In mezzo a tanta confusione, continuiamo a rimanere tutti immobili. Tutti tranne un signore anziano ed elegante: si avvicina ai due con cautela e fa segno di stare calmi, d’andarci piano. Ma a chi si riferisce, al poliziotto  o a chi è determinato a liberarsi da lui?

L’unica cosa che riesco a percepire chiara e forte mi arriva dal ragazzo che si divincola e da quelli che corrono in su e in giù:  un istinto prorompente a rimanere liberi, un comandamento imperioso, vitale, a restare liberi, a non farsi rinchiudere. Una forza.

Poi tutto si scioglie. L’ultimo assalto riesce, la presa viene meno, i cinque fuggono rapidissimi, lasciando la merce sul posto. Non è importante cosa succederà questa sera, quando torneranno senza nulla; quello che conta è la libertà, di tutti.

Rimane lì anche l’affanno dei due agenti, la loro frustrazione, che si sfoga su una signora: “e voi, state fermi e non fate niente? Da che parte state?”.

Già, e noi?

Esco alla luce del tardo pomeriggio con addosso quella forza. La paragono al mio alzarmi la mattina, al mio muovermi sicuro per la città. Alla nostra libertà scontata: niente e nessuno ci ordina ogni mattina di rimanere liberi…

Per il resto c’ho capito poco e niente. Ma è forte il sospetto d’aver assistito allo scaricarsi - sui più deboli ed esposti - delle nostre ingigantite paure, delle nostre frustrazioni collettive.
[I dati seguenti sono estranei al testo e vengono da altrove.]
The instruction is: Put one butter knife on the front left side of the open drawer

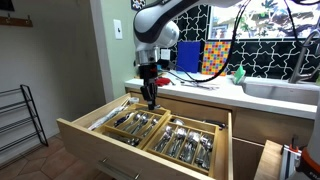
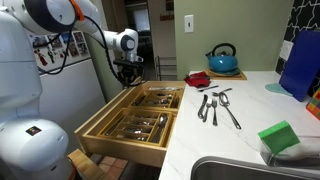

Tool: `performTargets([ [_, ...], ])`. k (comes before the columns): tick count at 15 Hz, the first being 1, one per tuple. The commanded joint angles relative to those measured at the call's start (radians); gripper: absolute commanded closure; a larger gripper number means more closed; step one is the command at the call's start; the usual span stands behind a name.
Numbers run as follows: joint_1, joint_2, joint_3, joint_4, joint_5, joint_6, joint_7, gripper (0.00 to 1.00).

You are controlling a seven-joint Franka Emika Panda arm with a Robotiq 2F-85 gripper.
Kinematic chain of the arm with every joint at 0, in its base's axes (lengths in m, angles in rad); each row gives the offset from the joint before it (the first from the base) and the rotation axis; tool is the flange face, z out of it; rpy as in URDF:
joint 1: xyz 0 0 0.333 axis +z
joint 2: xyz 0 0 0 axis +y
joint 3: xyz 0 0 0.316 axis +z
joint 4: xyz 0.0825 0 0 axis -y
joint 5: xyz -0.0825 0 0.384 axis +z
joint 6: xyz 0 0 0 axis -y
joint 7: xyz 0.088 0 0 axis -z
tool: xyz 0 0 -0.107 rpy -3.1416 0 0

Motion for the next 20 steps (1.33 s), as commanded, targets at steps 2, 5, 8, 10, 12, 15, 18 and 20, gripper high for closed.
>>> performTargets([
  [2,0.007,0.191,0.026,0.184,-0.021,-0.033,-0.003,0.92],
  [5,0.013,0.292,0.029,0.279,-0.03,-0.029,0.018,0.92],
  [8,0.016,0.383,0.024,0.371,-0.035,-0.038,0.034,0.92],
  [10,0.016,0.451,0.02,0.445,-0.039,-0.053,0.045,0.92],
  [12,0.015,0.507,0.02,0.51,-0.039,-0.065,0.055,0.92],
  [15,0.019,0.582,0.022,0.605,-0.044,-0.113,0.051,0.92],
  [18,0.026,0.65,0.016,0.695,-0.054,-0.153,0.067,0.92],
  [20,0.029,0.691,0.015,0.751,-0.059,-0.177,0.076,0.92],
])
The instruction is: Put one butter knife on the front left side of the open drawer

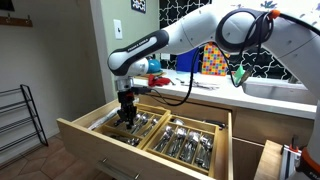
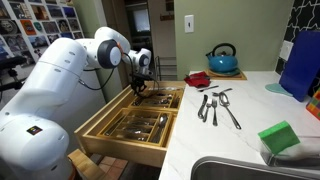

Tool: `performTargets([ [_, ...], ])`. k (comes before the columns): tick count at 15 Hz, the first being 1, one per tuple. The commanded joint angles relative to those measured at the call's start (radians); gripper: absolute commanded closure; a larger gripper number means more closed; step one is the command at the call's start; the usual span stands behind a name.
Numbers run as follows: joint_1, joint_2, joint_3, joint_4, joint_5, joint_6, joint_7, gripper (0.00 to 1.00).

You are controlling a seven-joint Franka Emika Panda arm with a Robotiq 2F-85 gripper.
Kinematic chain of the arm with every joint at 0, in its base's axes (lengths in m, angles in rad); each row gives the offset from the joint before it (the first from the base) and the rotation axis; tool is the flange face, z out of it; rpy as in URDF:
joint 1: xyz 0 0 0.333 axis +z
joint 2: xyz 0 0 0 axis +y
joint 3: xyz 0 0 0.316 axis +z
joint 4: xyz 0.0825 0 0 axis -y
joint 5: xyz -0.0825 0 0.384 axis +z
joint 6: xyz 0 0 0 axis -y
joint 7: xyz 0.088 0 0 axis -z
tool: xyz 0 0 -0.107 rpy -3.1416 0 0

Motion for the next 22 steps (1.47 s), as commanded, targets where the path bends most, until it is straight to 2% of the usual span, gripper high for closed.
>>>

Io, alla fine di tutto, mi sento solo di stare dalla parte di quel comandamento; più vero e vitale di tante mie giornate.

Tana liberi tutti.

06/04/2010 - Commenti (4) - Spigoli vivi, migranti, libertà

Commenti

06/04/2010 21:48:50

Spigolo vivo. E' da un po' che penso che le correnti che si rimescolano stanno portando su dal fondo energie più violente e immediate delle nostre, così complicate (=ben piegate, compresse, passate col ferro da stiro perché stiano a posto nel cassetto). Ma pure da complicati, scopriamo che come nel torneo di pallastrada organizzato dal misterioso Gran Bastardo, noi si tifa d'istinto per la Compagnia dei Celestini. A costo di beccarci dei sovversivi dalle guardie del Presidente Mussolardi. Forse non siamo perduti del tutto. Anche se saremo sempre inadeguati e fuori posto, noi. Grazie Oliviero.

by Paola

07/04/2010 12:37:08

Ma qualche volta anche quel visionario di Benni si vede superato dalla realtà. Dai giornali di oggi: "Nessuno tocchi i venditori di borsette tarocche. A difendere la presenza degli abusivi africani a Brera sono i ristoratori di Via fiori Chiari: quando ci sono loro, gli scippatori slavi stanno alla larga". Milano, 7 aprile 2010!

by Oliviero

08/04/2010 23:26:25

Praticamente, africani-coccinelle... sai, quelle immesse dai coltivatori sugli alberi di mele in Val Venosta: lotta biologica... (e mi par di intuire già - di etnia in etnia - chi sono gli insetti cattivi, da far fuori sempre e comunque, alla base della pramide... sto seguendo su FB un Paolo Teruzzi: conosci?)

by Paola

09/04/2010 08:09:45

Non personalmente. Ma gli sono molto grato: é stato il primo a recensire in rete Gentedilato!